Requirement: The answer is the full set of records, given again exactly and without images.

Saved entries:

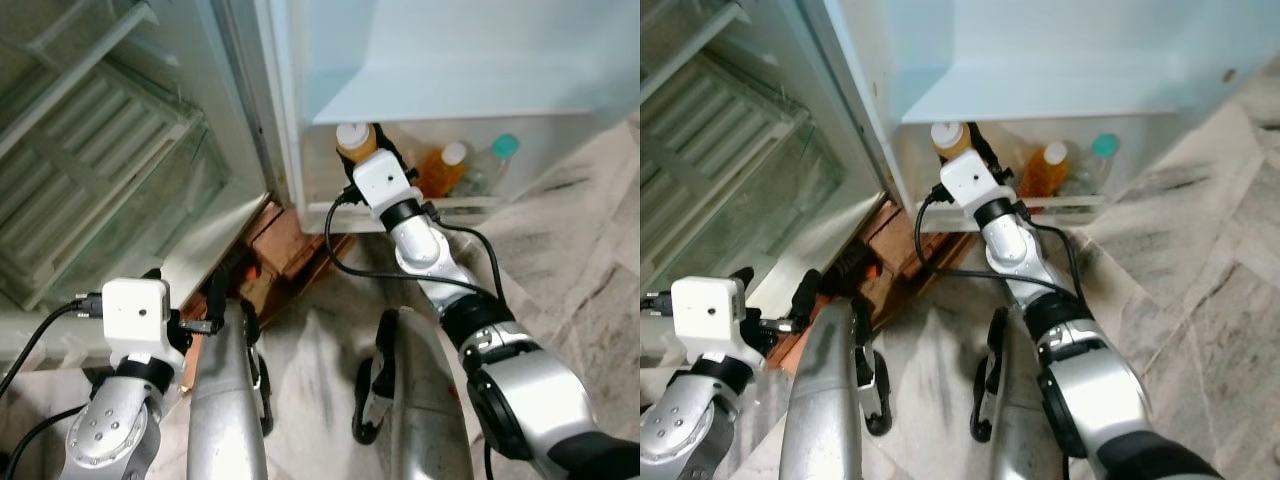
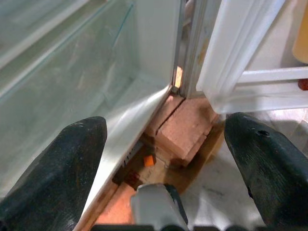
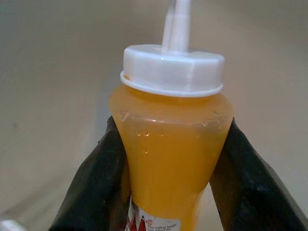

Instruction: Restocking fridge

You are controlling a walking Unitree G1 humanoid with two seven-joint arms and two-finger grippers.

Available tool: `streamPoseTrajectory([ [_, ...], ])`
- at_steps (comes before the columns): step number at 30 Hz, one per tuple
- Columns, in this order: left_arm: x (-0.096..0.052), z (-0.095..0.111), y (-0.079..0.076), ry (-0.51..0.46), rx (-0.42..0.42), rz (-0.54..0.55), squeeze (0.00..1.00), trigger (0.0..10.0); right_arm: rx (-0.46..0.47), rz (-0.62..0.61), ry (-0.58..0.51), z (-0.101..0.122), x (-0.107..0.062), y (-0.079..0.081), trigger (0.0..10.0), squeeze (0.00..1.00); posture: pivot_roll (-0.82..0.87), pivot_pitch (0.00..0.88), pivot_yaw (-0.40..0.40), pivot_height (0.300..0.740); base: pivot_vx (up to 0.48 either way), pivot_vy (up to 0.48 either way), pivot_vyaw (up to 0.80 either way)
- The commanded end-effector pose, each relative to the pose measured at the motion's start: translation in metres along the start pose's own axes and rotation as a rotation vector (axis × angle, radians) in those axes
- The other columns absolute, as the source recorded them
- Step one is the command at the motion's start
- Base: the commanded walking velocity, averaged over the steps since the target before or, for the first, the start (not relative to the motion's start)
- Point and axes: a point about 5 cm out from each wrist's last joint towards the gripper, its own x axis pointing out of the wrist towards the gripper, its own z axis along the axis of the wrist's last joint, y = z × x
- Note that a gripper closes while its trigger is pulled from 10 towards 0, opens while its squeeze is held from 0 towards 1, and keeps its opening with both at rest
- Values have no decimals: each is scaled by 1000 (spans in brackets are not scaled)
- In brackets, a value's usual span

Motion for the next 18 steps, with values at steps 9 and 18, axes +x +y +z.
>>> streamPoseTrajectory([
  [9,-17,-1,2,76,-2,20,0,10000,111,-69,343,-49,-25,4,10000,0,274,502,18,581,0,0,0],
  [18,-18,0,3,98,7,12,0,10000,205,-221,545,-77,-48,-12,10000,0,279,503,32,581,0,0,0],
])
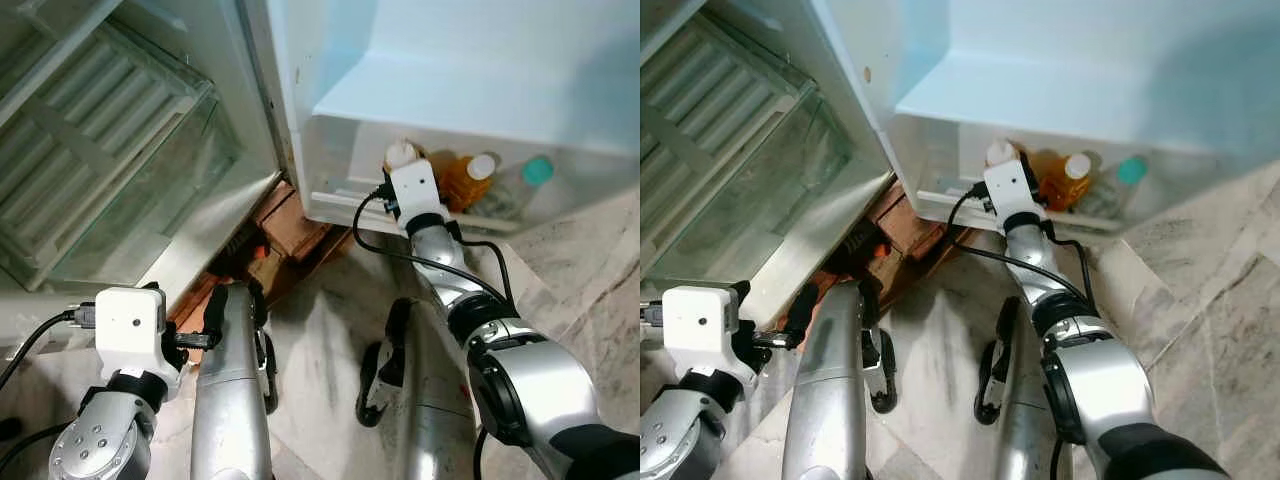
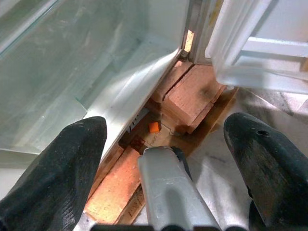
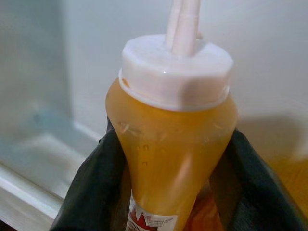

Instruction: Restocking fridge

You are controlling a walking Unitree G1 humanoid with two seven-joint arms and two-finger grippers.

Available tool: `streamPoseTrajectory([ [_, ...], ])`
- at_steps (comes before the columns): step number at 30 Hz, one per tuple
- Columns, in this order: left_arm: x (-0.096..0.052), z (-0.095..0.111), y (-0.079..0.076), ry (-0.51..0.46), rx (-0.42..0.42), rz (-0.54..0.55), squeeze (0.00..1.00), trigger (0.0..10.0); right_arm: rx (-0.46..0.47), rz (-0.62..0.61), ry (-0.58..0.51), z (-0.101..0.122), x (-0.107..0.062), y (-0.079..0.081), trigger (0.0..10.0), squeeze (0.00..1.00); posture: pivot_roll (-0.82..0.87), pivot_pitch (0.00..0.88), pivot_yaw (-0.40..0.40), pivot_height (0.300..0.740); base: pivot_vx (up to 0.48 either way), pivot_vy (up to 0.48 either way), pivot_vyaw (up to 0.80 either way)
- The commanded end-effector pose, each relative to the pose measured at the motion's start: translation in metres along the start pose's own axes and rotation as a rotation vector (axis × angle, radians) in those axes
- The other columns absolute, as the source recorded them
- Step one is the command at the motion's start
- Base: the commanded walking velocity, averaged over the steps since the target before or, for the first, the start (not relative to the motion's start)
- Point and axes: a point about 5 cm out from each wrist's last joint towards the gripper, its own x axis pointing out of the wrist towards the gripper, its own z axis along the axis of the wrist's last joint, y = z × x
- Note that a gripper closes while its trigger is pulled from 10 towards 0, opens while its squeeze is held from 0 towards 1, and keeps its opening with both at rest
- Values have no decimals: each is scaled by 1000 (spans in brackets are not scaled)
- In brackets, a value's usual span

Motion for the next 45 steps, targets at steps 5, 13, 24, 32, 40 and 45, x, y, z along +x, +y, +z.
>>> streamPoseTrajectory([
  [5,-2,-2,4,29,10,12,0,10000,86,-125,129,-29,-11,-19,10000,0,280,496,37,581,0,0,0],
  [13,5,0,6,21,22,1,0,10000,159,-141,42,-12,-4,-18,10000,1000,275,472,53,581,0,0,0],
  [24,18,3,5,-2,27,-17,0,10000,154,-118,-210,38,9,-20,10000,1000,250,440,67,581,0,0,0],
  [32,25,2,6,-2,35,-34,0,10000,165,-108,-254,40,4,-20,10000,1000,225,405,85,581,0,0,0],
  [40,51,4,-2,-55,7,-58,0,10000,176,-17,-269,37,-6,-11,10000,1000,107,305,22,581,0,0,0],
  [45,67,0,-5,-76,-13,-55,0,10000,198,-16,-285,29,-29,-13,10000,1000,70,226,12,581,0,0,0],
])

Answer for the task:
Instruction: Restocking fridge

You are controlling a walking Unitree G1 humanoid with two seven-joint arms and two-finger grippers.

Available tool: `streamPoseTrajectory([ [_, ...], ])`
- at_steps (comes before the columns): step number at 30 Hz, one per tuple
- Columns, in this order: left_arm: x (-0.096..0.052), z (-0.095..0.111), y (-0.079..0.076), ry (-0.51..0.46), rx (-0.42..0.42), rz (-0.54..0.55), squeeze (0.00..1.00), trigger (0.0..10.0); right_arm: rx (-0.46..0.47), rz (-0.62..0.61), ry (-0.58..0.51), z (-0.101..0.122), x (-0.107..0.062), y (-0.079..0.081), trigger (0.0..10.0), squeeze (0.00..1.00); posture: pivot_roll (-0.82..0.87), pivot_pitch (0.00..0.88), pivot_yaw (-0.40..0.40), pivot_height (0.300..0.740); base: pivot_vx (up to 0.48 either way), pivot_vy (up to 0.48 either way), pivot_vyaw (up to 0.80 either way)
- The commanded end-effector pose, each relative to the pose measured at the motion's start: translation in metres along the start pose's own axes and rotation as a rotation vector (axis × angle, radians) in those axes
- The other columns absolute, as the source recorded them
- Step one is the command at the motion's start
- Base: the commanded walking velocity, averaged over the steps since the target before or, for the first, the start (not relative to the motion's start)
- Point and axes: a point about 5 cm out from each wrist's last joint towards the gripper, its own x axis pointing out of the wrist towards the gripper, its own z axis along the axis of the wrist's last joint, y = z × x
- Note that a gripper closes while its trigger is pulled from 10 towards 0, opens while its squeeze is held from 0 towards 1, and keeps its opening with both at rest
- Values have no decimals: each is scaled by 1000 (spans in brackets are not scaled)
- In brackets, a value's usual span

Motion for the next 18 steps, with values at steps 9 and 18, axes +x +y +z.
>>> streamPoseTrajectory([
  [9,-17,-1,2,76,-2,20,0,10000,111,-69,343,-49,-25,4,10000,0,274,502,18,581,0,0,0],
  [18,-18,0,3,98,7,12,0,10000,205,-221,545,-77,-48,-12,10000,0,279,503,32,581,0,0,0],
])

Instruction: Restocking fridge

You are controlling a walking Unitree G1 humanoid with two seven-joint arms and two-finger grippers.

Available tool: `streamPoseTrajectory([ [_, ...], ])`
- at_steps (comes before the columns): step number at 30 Hz, one per tuple
- Columns, in this order: left_arm: x (-0.096..0.052), z (-0.095..0.111), y (-0.079..0.076), ry (-0.51..0.46), rx (-0.42..0.42), rz (-0.54..0.55), squeeze (0.00..1.00), trigger (0.0..10.0); right_arm: rx (-0.46..0.47), rz (-0.62..0.61), ry (-0.58..0.51), z (-0.101..0.122), x (-0.107..0.062), y (-0.079..0.081), trigger (0.0..10.0), squeeze (0.00..1.00); posture: pivot_roll (-0.82..0.87), pivot_pitch (0.00..0.88), pivot_yaw (-0.40..0.40), pivot_height (0.300..0.740); base: pivot_vx (up to 0.48 either way), pivot_vy (up to 0.48 either way), pivot_vyaw (up to 0.80 either way)
- The commanded end-effector pose, each relative to the pose measured at the motion's start: translation in metres along the start pose's own axes and rotation as a rotation vector (axis × angle, radians) in those axes
- The other columns absolute, as the source recorded them
- Step one is the command at the motion's start
- Base: the commanded walking velocity, averaged over the steps since the target before or, for the first, the start (not relative to the motion's start)
- Point and axes: a point about 5 cm out from each wrist's last joint towards the gripper, its own x axis pointing out of the wrist towards the gripper, its own z axis along the axis of the wrist's last joint, y = z × x
- Note that a gripper closes while its trigger is pulled from 10 towards 0, opens while its squeeze is held from 0 towards 1, and keeps its opening with both at rest
- Values have no decimals: each is scaled by 1000 (spans in brackets are not scaled)
- In brackets, a value's usual span

Motion for the next 45 steps, targets at steps 5, 13, 24, 32, 40 and 45, x, y, z along +x, +y, +z.
>>> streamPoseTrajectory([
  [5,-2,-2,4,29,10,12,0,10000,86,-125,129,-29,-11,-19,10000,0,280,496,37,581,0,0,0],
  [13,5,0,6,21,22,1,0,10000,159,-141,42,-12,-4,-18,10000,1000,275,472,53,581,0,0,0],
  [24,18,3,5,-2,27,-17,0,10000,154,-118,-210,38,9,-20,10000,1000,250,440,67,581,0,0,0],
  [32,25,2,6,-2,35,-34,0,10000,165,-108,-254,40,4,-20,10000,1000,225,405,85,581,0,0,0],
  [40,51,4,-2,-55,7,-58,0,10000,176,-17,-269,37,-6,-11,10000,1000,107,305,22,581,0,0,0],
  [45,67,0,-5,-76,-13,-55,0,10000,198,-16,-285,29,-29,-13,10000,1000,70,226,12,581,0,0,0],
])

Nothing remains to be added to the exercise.